Naegleria fowleri causes fatal amebic meningoencephalitis

Naegleria fowleri is a free-living single cell ameba, which may enter the nose while swimming and cause fatal meningoencephalitis, a brain infection. The majority of cases have occurred in young healthy individuals swimming in  lakes, rivers, ponds, unchlorinated backyard kiddie pools, and other bodies of freshwater.

Naegleria fowleri’s niches in nature include hot springs, warm lakes in the South and Southwestern United States and other warm areas of the world. About 300 cases have been reported worldwide since the first case was diagnosed in 1965 in Australia. Two to six cases occur in the United States each year.

Since 1974 I have published a number of papers on N. fowleri in peer reviewed scientific journals as well as experimented with and studied the ameba for my Ph.D. dissertation. I test environmental samples for Naegleria fowleri. Call me if you need expert scientific help to protect your operation, such as swimming pool, water park, camp or other water facility.

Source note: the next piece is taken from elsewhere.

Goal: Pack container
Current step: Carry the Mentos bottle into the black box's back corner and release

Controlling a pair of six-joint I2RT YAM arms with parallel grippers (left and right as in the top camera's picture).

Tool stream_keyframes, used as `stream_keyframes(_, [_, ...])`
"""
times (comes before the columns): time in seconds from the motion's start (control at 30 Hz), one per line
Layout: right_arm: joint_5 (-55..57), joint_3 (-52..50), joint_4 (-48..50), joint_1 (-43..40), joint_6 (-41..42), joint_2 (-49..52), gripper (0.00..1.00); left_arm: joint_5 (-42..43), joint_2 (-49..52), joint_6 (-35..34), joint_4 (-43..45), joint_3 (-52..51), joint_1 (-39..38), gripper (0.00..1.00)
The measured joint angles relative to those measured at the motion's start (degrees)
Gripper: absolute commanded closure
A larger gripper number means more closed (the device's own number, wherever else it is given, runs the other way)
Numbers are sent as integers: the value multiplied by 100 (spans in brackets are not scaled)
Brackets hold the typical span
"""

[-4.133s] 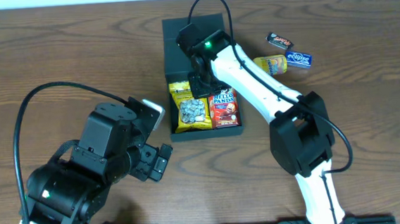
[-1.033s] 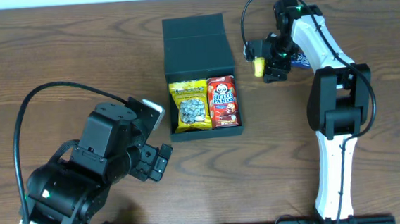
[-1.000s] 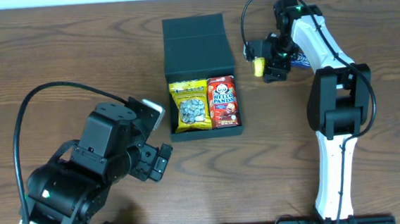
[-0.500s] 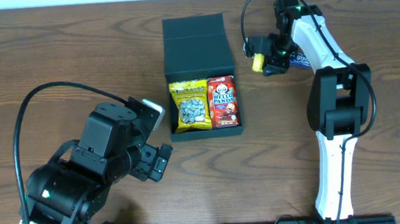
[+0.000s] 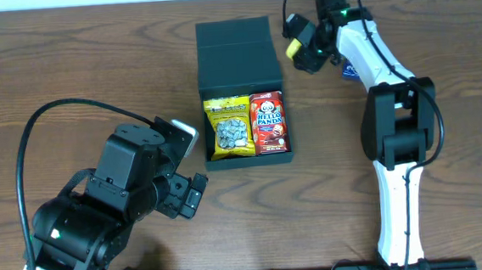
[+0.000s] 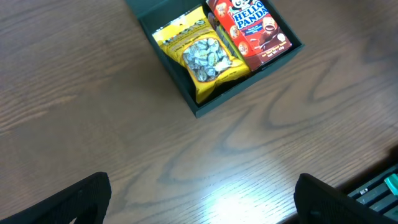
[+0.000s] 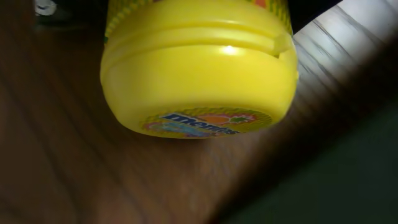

Acanthamoeba causes eye infections

Keratitis, an eye infection, may be caused by free-living ameba Acanthamoeba polyphaga and A. castellanii. The infection occurs mainly in wearers of contact lenses, is difficult to treat, quite painful and may cause blindness. The amoeba can attach to a contact lens while swimming or washing a lens with non-chlorinated water. It feeds and multiplies on the protein and bacteria on the lens. When the lens is inserted in the eye, the amoeba attacks the cornea. Other cases have occurred from mud splashed into the eye or use of cistern water.